Will you quote only the lines starting at the one that contains "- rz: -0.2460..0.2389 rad" and ending with the last line of the listing below, inclusive?

___ DATASET CONTENT ___

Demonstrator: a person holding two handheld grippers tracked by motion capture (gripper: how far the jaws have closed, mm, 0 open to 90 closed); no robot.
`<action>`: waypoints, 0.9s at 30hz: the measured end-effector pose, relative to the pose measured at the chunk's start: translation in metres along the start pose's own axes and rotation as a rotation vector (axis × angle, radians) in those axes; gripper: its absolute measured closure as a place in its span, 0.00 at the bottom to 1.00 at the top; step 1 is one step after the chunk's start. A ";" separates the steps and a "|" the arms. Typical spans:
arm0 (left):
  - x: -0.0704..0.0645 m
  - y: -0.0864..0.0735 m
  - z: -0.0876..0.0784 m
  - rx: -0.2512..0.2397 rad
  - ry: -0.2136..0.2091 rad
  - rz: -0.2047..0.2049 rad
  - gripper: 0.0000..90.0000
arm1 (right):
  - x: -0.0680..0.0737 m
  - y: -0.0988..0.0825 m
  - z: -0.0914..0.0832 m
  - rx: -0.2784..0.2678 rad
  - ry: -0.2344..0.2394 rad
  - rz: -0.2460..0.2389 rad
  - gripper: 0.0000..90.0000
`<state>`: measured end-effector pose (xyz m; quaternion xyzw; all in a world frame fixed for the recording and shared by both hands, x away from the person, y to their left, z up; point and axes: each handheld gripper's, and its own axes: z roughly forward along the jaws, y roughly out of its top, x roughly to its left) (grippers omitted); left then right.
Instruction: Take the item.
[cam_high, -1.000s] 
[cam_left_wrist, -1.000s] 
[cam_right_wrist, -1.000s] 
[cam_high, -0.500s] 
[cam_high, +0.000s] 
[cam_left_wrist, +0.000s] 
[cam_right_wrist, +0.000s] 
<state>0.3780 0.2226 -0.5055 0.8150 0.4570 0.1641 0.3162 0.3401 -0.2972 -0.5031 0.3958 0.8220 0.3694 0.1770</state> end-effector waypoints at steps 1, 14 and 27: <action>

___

● **EXERCISE OUTPUT**:
  - rz: -0.2460..0.2389 rad
  - gripper: 0.0000..90.0000
`<state>`: measured end-effector pose (xyz m; quaternion xyzw; all in a world frame fixed for the recording and shared by both hands, x away from the person, y to their left, z up; point and axes: each handheld gripper's, and its own axes: z roughly forward along the jaws, y roughly out of its top, x roughly to its left) (grippers omitted); left then right.
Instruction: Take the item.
[cam_high, -1.000s] 
[cam_left_wrist, -1.000s] 
[cam_right_wrist, -1.000s] 
[cam_high, -0.500s] 
[cam_high, +0.000s] 
[cam_left_wrist, +0.000s] 
[cam_right_wrist, +0.000s] 
<state>0.3780 0.2226 -0.5055 0.8150 0.4570 0.1641 0.3162 0.3401 -0.2972 -0.5031 0.3958 0.8220 0.3694 0.1770</state> end-effector waypoints at steps 1, 14 and 27: <action>

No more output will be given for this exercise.